1点リードの六回。3安打無失点に抑えていた先発のエース右腕の安藤歩叶(あると)に代わって、マウンドに立った。
試合後半からの登板を告げられており「準備はできていた」はずだった。しかし、リードを守ろうと意気込む気持ちが気づかぬうちに力みにつながっていた。
左打者の内角を狙った1球目が死球になり、さらに焦りが生まれる。次打者のバント処理では「急いで(球を)握れていないまま投げてしまった」。二塁へ悪送球し、悪循環に陥った。

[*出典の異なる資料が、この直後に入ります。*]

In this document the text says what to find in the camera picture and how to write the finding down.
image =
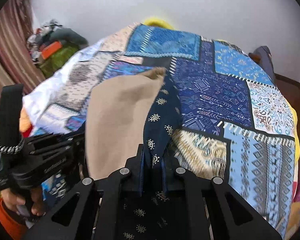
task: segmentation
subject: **bed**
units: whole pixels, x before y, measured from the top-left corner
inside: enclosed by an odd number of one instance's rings
[[[181,103],[182,126],[171,130],[170,152],[199,177],[224,178],[284,239],[300,156],[296,114],[270,78],[273,70],[234,44],[127,26],[77,52],[23,98],[32,135],[77,130],[94,87],[154,67],[169,72]],[[44,188],[56,192],[51,183]]]

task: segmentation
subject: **yellow round object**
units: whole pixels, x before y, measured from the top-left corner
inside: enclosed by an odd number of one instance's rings
[[[153,27],[161,27],[165,29],[174,30],[174,28],[164,20],[161,20],[156,17],[150,17],[143,22],[144,25],[153,26]]]

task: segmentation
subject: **black strap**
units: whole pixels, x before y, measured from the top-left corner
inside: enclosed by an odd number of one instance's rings
[[[16,146],[20,141],[19,118],[23,84],[5,86],[0,98],[0,145]]]

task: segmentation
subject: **curtain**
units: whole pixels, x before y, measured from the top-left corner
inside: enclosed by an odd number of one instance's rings
[[[44,80],[26,48],[32,33],[30,0],[8,0],[0,11],[0,94],[15,83],[23,83],[27,94]]]

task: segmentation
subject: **orange sleeve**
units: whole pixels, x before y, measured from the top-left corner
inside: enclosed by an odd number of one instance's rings
[[[2,198],[0,198],[0,223],[13,240],[20,240],[28,229],[25,225],[17,223],[6,213],[2,206]]]

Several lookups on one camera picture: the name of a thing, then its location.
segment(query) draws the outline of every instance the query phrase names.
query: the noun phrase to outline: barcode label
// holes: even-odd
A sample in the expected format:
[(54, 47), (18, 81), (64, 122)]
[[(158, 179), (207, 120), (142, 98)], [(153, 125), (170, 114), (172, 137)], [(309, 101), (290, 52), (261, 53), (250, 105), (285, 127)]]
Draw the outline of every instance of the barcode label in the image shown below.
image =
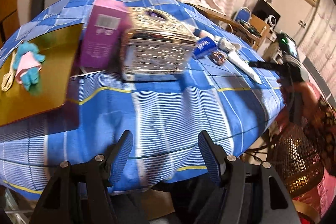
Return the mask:
[(119, 26), (120, 18), (99, 14), (95, 26), (116, 30)]

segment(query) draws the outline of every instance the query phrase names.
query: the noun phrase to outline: blue plaid bedsheet
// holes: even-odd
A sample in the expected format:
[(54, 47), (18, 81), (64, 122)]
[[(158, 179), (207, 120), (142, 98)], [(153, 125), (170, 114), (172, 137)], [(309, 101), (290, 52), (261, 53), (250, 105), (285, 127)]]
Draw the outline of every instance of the blue plaid bedsheet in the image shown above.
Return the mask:
[[(220, 29), (195, 8), (176, 0), (120, 0), (130, 7), (151, 7), (242, 45), (244, 60), (261, 60), (246, 43)], [(87, 23), (94, 0), (60, 0), (21, 26), (0, 49), (0, 67), (22, 39), (30, 40), (66, 26)], [(119, 75), (87, 75), (79, 86), (78, 129), (32, 137), (29, 125), (17, 140), (0, 143), (0, 183), (28, 199), (38, 199), (53, 168), (61, 161), (85, 162), (132, 131), (134, 146), (113, 193), (174, 182), (207, 170), (197, 136), (207, 130), (227, 154), (239, 156), (283, 107), (273, 72), (255, 69), (262, 84), (226, 61), (191, 59), (180, 80), (125, 83)], [(43, 121), (40, 130), (45, 130)]]

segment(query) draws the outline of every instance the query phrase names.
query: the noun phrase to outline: mesh basket
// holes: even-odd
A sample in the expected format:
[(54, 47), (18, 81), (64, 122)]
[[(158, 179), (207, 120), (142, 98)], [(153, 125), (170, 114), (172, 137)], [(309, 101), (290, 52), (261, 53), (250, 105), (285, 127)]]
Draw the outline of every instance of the mesh basket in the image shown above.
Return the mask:
[(320, 156), (300, 126), (290, 126), (279, 136), (269, 161), (292, 198), (317, 186), (323, 177)]

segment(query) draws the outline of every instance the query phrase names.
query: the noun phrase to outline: gold tray
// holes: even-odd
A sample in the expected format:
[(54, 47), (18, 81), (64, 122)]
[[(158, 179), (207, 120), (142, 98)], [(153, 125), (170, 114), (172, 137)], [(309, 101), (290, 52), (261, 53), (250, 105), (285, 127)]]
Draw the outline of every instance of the gold tray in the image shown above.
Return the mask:
[[(29, 42), (35, 43), (45, 61), (40, 81), (29, 92), (15, 80), (12, 87), (0, 90), (0, 127), (61, 107), (66, 102), (70, 71), (79, 44), (82, 24), (55, 30)], [(0, 80), (9, 72), (11, 54), (0, 68)]]

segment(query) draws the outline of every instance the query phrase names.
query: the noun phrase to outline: stuffed toy
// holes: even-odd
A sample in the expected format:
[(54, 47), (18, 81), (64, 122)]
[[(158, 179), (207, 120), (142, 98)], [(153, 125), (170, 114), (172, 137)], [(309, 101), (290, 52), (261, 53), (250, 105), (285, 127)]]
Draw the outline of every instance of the stuffed toy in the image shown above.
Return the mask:
[(39, 48), (34, 43), (23, 42), (17, 49), (13, 63), (13, 69), (16, 70), (15, 80), (23, 84), (27, 91), (31, 85), (39, 82), (41, 62), (45, 60), (45, 56), (38, 52)]

2死一、三塁から内角に投じた134キロを相手の5番打者に痛打され、今大会4試合目の救援で初失点。八回には1死二塁から4番に適時二塁打を浴び、勝ち越された。
リードしていた時点の早めのスイッチは攻めの継投に見えたが、高橋源一郎監督は安藤の球が少しずつ浮いてきていると見ていた。
「智弁さんの打線は甘くない。勝つには最善の策だと思い、六回で太田にスイッチしないといけなかった」と決断の裏側を明かす。
太田は昨秋の公式戦の登板機会は1試合で、2回あまりしか投げていなかったが、冬場に制球力の向上と体作りに励み、急成長を遂げた。今大会はここまで3試合を安藤、太田の2人のリレーで勝ち上がり、安藤も「今大会は自分が失点した時も太田が切り抜けてくれた。太田で失点するならしょうがない」と信頼を置く存在になった。